■ WORK REQUIRED ■
Return all of the data exactly as written, without the pictures.
------------------------------------------------------------
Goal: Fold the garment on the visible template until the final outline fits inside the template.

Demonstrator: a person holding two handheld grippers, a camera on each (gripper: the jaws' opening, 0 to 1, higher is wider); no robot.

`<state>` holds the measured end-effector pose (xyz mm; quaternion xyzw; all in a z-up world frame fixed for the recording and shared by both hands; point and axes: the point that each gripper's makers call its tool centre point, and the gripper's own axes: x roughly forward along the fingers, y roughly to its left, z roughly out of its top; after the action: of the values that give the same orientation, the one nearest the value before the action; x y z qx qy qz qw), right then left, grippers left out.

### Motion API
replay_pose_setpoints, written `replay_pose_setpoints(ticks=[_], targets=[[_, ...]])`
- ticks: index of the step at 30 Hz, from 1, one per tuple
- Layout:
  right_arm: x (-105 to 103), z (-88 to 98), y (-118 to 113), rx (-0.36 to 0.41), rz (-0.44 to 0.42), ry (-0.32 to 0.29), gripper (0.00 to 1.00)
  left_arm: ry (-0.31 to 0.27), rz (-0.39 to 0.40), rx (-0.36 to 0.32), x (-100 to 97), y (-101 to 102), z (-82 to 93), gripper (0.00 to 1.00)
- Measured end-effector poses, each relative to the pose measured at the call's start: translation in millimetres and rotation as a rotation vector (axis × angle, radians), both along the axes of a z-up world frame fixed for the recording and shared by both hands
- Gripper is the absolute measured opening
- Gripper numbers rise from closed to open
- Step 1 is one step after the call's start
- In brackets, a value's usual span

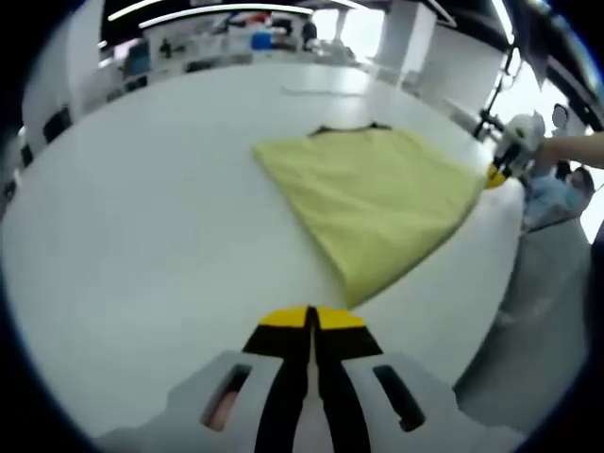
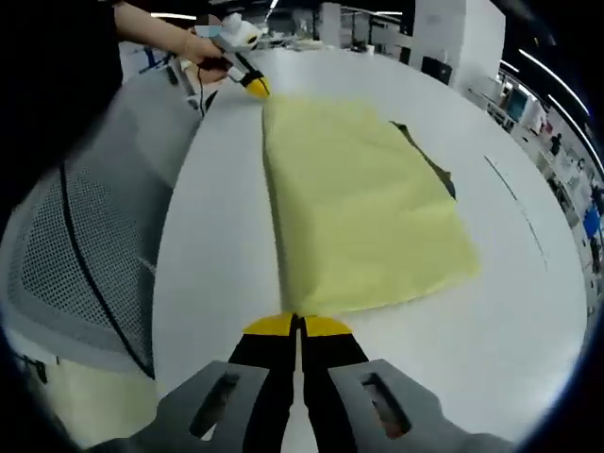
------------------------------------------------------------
■ ANSWER TO THE PROBLEM ■
Goal: Fold the garment on the visible template until the final outline fits inside the template.

Demonstrator: a person holding two handheld grippers, a camera on each (gripper: the jaws' opening, 0 to 1, higher is wider); no robot.

`<state>` holds the measured end-effector pose (xyz mm; quaternion xyzw; all in a z-up world frame fixed for the recording and shared by both hands; point and axes: the point that each gripper's makers call its tool centre point, and the gripper's own axes: x roughly forward along the fingers, y roughly to its left, z roughly out of its top; after the action: of the values that give the same orientation, the one nearest the value before the action; x y z qx qy qz qw), right then left, grippers left out.

### Motion API
replay_pose_setpoints, written `replay_pose_setpoints(ticks=[_], targets=[[_, ...]])`
- ticks: index of the step at 30 Hz, from 1, one per tuple
- Layout:
  right_arm: x (-105 to 103), z (-88 to 98), y (-118 to 113), rx (-0.36 to 0.41), rz (-0.44 to 0.42), ry (-0.32 to 0.29), gripper (0.00 to 1.00)
  left_arm: ry (-0.31 to 0.27), rz (-0.39 to 0.40), rx (-0.36 to 0.32), x (-100 to 97), y (-101 to 102), z (-82 to 93), gripper (0.00 to 1.00)
- Measured end-effector poses, each relative to the pose measured at the call's start: translation in millimetres and rotation as a rotation vector (axis × angle, radians), both along the axes of a z-up world frame fixed for the recording and shared by both hands
- Gripper is the absolute measured opening
- Gripper numbers rise from closed to open
- Step 1 is one step after the call's start
- In brackets, a value's usual span

The exercise is fully answered.